New Burden for Developing World: Chronic Disease

Health professionals also have to fight acute viral ailments

TUESDAY, June 1, 2004 (HealthDayNews) -- Chronic diseases such as heart trouble and diabetes are the largest causes of death in the world, yet the global response to the problem is woefully inadequate, a World Health Organization public health expert warns.

This rising global burden of chronic disease needs a coordinated effort from policy makers, advocates and health professionals, according to Dr. Derek Yach, the lead author of a special communication in the June 2 issue of the Journal of the American Medical Association.

In the report, Yah and his co-authors predict that, between 1990 and 2020, deaths from ischemic heart disease in developing countries are expected to increase by 120 percent for women and 137 percent for men.

In 2000, 171 million people, or 2.8 percent of the world's population, were estimated to have diabetes; by 2030 the number is expected to increase to 366 million, or 6.5 percent, the authors say.

In China, the world's most populous country, death rates for circulatory disease increased between 200 percent and 300 percent in those aged 35 to 44 between 1986 and 1999, and by more than 100 percent in those aged 45 to 54, the researchers report.

For developing countries, the problem is especially critical because the increase in chronic disease presents a double burden, Yach and his co-authors explain. Although persistent maladies have not taken the place of acute infectious diseases as the chief health problem in these countries, they have added to the toll as professionals are forced to fight a two-front-war against them.

"While we are not the first to describe the pending chronic disease epidemics, we are the first to describe in depth the response of major players, including donors, to the problem," Yach said. In this case, donors are aid agencies as well as private investments from foundations.

In most developing countries, there is inadequate financing and lack of manpower to address chronic diseases. And many decision makers, Yach said, are not yet convinced that chronic diseases afflict anyone other than the affluent.
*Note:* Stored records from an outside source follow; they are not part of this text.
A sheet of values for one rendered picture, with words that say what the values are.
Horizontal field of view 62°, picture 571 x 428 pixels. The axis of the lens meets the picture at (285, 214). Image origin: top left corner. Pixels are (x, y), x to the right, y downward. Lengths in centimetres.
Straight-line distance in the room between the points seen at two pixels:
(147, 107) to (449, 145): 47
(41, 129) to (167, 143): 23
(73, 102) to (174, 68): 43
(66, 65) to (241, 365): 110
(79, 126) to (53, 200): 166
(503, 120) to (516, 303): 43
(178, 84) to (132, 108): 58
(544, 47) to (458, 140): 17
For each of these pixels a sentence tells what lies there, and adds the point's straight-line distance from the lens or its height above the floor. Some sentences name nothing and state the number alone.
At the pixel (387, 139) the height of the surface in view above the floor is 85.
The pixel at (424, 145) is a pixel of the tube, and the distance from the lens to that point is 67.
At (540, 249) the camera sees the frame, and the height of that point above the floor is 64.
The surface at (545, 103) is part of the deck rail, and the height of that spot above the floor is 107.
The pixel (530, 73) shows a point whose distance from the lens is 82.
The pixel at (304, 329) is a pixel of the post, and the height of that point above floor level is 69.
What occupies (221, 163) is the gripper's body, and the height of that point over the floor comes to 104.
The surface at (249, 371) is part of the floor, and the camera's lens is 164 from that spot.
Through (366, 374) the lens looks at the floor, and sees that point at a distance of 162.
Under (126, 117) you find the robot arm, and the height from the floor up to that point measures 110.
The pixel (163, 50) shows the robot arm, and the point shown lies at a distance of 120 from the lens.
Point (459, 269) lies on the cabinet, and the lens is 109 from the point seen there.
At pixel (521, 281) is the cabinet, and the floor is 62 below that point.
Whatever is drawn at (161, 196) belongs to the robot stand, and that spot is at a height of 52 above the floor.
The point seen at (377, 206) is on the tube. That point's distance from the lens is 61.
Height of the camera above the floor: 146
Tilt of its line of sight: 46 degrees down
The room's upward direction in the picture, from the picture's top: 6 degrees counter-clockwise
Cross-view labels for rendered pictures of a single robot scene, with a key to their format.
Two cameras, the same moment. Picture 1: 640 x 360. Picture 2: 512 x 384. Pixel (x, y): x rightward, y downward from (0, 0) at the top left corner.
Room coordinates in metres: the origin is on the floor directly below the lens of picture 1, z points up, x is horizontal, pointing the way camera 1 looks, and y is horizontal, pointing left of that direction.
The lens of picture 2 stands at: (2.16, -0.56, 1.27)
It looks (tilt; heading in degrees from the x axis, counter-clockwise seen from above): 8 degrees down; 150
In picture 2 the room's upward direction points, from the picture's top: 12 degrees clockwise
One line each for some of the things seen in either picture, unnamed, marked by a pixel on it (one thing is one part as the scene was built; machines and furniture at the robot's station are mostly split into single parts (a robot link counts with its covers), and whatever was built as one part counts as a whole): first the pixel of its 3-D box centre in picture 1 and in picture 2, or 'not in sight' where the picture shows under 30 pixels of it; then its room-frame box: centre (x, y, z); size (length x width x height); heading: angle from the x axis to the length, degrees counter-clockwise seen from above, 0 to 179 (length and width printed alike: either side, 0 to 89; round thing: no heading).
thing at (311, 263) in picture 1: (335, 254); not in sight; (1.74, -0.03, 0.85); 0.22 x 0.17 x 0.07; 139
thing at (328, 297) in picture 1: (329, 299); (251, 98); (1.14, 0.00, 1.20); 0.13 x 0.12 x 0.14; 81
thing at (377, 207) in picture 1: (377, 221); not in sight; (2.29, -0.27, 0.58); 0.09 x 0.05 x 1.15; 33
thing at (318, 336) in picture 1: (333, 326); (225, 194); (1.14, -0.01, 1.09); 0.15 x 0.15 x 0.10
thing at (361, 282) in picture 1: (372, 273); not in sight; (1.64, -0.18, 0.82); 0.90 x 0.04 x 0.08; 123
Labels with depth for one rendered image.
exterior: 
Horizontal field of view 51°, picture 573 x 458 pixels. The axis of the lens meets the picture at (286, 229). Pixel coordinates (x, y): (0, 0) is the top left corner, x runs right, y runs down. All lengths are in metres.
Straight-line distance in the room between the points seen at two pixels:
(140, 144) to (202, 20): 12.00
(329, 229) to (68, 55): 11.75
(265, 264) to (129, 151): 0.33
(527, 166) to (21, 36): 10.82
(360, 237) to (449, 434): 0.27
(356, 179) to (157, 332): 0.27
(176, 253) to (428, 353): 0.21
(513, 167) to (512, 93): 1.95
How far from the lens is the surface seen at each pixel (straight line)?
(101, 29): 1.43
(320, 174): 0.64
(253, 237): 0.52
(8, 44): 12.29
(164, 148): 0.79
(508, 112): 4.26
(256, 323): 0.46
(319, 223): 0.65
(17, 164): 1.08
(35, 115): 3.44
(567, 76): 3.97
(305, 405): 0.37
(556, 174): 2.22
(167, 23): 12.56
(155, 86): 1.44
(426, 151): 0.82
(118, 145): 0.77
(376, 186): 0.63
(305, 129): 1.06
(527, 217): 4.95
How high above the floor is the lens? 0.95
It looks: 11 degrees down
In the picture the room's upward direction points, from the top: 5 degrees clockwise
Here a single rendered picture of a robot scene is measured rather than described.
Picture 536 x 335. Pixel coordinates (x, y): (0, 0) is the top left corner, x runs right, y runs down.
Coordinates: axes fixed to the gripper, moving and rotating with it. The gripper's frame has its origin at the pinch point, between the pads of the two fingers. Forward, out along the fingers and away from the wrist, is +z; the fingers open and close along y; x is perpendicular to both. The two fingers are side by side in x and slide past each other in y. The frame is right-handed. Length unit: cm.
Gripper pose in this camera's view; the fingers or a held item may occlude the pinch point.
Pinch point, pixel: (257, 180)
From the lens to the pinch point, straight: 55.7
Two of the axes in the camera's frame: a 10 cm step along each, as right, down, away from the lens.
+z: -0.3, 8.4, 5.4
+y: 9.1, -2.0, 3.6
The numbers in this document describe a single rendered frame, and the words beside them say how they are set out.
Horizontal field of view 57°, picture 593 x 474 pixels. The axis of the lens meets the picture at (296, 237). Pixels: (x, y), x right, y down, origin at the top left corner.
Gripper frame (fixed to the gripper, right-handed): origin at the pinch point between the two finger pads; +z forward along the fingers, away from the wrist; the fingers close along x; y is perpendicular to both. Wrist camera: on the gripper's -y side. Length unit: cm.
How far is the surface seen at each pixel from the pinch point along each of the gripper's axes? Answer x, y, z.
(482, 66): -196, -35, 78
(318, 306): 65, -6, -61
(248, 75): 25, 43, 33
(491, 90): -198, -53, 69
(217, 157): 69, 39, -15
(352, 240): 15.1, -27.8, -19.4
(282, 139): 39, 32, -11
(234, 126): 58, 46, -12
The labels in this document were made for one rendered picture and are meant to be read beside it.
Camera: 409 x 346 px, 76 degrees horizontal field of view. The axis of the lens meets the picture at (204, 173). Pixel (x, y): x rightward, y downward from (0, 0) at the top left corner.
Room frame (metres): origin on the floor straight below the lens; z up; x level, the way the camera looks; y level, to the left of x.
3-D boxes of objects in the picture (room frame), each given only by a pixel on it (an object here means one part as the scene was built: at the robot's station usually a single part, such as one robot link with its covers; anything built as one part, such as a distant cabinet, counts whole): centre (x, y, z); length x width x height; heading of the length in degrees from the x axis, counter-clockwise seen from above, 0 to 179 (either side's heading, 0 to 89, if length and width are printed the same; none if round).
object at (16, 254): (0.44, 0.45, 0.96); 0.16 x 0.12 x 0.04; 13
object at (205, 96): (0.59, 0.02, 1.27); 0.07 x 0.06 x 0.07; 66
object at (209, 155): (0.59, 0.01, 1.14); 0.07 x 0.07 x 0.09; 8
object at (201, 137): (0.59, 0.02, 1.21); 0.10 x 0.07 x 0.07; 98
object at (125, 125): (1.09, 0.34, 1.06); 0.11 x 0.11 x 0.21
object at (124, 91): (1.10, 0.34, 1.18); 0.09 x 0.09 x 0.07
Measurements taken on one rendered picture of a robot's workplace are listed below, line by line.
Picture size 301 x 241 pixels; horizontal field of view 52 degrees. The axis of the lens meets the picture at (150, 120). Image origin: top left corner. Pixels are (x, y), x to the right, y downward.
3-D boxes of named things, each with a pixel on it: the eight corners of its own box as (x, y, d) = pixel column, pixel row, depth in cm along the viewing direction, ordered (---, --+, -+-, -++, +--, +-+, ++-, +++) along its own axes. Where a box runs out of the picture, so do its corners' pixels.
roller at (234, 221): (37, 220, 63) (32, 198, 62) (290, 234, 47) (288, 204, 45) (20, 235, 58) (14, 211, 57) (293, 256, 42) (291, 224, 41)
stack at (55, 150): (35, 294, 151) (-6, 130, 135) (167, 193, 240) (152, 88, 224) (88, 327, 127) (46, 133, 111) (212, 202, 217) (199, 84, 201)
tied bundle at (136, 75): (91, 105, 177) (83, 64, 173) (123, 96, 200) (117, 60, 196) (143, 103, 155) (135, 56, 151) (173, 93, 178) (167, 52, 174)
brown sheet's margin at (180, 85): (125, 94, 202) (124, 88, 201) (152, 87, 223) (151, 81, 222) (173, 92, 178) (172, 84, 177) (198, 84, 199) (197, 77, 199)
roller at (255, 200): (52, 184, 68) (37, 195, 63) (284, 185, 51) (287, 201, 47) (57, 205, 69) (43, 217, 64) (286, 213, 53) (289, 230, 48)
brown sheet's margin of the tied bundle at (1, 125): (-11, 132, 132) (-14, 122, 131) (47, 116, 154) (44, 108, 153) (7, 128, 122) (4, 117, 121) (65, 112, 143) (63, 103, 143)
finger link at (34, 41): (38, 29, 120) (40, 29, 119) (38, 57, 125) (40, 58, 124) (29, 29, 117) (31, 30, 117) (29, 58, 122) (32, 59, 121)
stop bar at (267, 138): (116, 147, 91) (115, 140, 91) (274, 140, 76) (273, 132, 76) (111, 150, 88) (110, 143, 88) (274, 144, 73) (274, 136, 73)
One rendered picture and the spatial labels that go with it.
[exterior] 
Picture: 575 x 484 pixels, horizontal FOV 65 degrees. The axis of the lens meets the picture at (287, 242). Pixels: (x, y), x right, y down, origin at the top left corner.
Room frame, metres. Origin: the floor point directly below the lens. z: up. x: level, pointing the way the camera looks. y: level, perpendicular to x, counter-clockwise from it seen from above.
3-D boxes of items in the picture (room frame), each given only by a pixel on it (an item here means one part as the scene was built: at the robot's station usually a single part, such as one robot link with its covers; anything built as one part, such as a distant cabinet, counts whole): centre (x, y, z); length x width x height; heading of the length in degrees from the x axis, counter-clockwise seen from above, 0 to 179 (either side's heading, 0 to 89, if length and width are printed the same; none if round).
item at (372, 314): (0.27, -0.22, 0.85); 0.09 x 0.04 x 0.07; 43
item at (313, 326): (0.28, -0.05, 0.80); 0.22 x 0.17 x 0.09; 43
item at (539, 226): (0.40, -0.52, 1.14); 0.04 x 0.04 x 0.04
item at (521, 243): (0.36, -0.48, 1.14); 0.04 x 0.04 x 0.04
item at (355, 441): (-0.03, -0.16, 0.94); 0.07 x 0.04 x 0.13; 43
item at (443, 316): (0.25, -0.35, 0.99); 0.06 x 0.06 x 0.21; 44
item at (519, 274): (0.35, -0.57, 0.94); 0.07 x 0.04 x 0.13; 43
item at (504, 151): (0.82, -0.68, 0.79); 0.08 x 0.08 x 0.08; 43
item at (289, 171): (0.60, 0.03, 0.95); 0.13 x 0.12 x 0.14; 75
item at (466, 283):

Yach blames, among other problems, the marketing of powerful commercial images to children that have helped to fuel the growth in consumption of tobacco, fast foods, sodas, snacks and alcohol.

To stem the problem, chronic disease prevention and diagnosis must be higher on the health agenda of key policy makers, Yach said, and they must be provided with information about risk factor control. A more concentrated policy approach is needed to reverse the rising toll of chronic disease worldwide.

Some success is already evident, Yach said. "There are excellent examples of success in controlling some aspects of the epidemic," he said. "So we look to Finland for coronary vascular disease control. Brazil, Thailand, South Africa and Nordics have brought down tobacco use.."

But, he added, "we have yet to find an example of a country that has reduced its obesity levels and, thereby, reduced its long-term, type 2 diabetes rate."

Dr. Nathaniel Clark, a spokesman for the American Diabetes Association, said the study's conclusions are on the mark. "They identified that our health-care system in the United States, and probably the world as well, is not set up to deal with chronic disease," said Clark, the national vice president for clinical affairs for the group. "It's set up to deal with acute disease, such as injury, infection, and trauma."